### Dataset content

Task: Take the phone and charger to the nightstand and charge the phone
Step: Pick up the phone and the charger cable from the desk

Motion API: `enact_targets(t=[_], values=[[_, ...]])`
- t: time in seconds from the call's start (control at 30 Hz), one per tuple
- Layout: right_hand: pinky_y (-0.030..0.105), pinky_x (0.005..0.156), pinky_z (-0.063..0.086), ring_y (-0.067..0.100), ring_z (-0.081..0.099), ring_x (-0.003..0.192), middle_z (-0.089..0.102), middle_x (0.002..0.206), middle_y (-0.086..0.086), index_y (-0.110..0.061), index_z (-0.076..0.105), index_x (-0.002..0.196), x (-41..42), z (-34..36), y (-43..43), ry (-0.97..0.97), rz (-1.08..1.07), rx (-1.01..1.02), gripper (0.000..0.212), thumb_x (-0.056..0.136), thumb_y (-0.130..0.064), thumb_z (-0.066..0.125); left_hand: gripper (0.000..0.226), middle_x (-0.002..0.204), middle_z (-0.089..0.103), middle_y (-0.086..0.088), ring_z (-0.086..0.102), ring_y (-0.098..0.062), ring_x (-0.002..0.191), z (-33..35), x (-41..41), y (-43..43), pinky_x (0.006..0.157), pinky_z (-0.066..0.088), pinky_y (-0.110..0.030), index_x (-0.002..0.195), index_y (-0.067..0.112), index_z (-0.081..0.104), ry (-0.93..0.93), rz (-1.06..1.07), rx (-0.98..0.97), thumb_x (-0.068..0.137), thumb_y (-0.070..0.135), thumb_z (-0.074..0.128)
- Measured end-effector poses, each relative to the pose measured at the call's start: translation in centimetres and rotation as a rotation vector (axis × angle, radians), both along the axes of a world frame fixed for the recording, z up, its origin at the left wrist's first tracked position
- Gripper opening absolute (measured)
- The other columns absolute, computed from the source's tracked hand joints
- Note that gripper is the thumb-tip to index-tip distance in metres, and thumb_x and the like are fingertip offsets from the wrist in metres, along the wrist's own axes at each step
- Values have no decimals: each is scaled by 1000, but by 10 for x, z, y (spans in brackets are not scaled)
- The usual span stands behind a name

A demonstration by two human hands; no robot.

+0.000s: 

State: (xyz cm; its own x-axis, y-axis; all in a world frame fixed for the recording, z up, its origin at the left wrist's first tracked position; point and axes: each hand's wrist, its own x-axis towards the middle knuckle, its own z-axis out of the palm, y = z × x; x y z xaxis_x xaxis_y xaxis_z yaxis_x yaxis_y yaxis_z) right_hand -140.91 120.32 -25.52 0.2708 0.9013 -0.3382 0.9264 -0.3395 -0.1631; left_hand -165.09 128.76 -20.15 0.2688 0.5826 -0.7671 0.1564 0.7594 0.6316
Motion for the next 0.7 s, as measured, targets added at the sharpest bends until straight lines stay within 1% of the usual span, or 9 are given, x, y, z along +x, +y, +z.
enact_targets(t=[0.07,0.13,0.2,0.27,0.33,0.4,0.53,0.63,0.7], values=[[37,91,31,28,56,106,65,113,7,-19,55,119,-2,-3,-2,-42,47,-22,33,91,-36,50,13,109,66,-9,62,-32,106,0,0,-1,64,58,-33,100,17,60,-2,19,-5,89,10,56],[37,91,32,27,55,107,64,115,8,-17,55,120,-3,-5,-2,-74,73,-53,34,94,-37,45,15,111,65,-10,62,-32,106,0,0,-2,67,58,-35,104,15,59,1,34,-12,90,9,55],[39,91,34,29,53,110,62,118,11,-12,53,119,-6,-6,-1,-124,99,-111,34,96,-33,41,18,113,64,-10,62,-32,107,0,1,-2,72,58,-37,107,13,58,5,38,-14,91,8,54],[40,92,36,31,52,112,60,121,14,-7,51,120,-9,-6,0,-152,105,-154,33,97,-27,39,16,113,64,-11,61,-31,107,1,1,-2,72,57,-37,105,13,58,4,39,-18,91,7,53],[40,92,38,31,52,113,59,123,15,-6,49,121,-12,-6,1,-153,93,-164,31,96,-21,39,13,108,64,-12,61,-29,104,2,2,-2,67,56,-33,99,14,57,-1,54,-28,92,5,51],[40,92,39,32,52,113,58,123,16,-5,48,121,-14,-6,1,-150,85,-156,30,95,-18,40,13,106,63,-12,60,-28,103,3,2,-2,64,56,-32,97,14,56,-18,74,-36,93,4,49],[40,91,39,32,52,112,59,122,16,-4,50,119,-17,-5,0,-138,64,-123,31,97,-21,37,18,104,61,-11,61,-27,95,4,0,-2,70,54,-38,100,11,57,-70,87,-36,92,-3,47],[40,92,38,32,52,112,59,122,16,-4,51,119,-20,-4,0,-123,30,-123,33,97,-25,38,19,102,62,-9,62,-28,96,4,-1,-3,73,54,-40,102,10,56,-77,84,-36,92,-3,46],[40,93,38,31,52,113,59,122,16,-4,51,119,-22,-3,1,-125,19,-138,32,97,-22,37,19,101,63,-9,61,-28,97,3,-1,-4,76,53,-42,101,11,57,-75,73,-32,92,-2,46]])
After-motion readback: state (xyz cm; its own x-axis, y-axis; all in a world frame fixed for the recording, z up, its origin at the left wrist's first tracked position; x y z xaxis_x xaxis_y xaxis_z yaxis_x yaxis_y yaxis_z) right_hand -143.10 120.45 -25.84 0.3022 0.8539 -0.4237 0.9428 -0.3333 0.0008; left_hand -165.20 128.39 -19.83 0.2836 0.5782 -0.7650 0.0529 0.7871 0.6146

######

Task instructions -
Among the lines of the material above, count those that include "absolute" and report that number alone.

Solution below -
2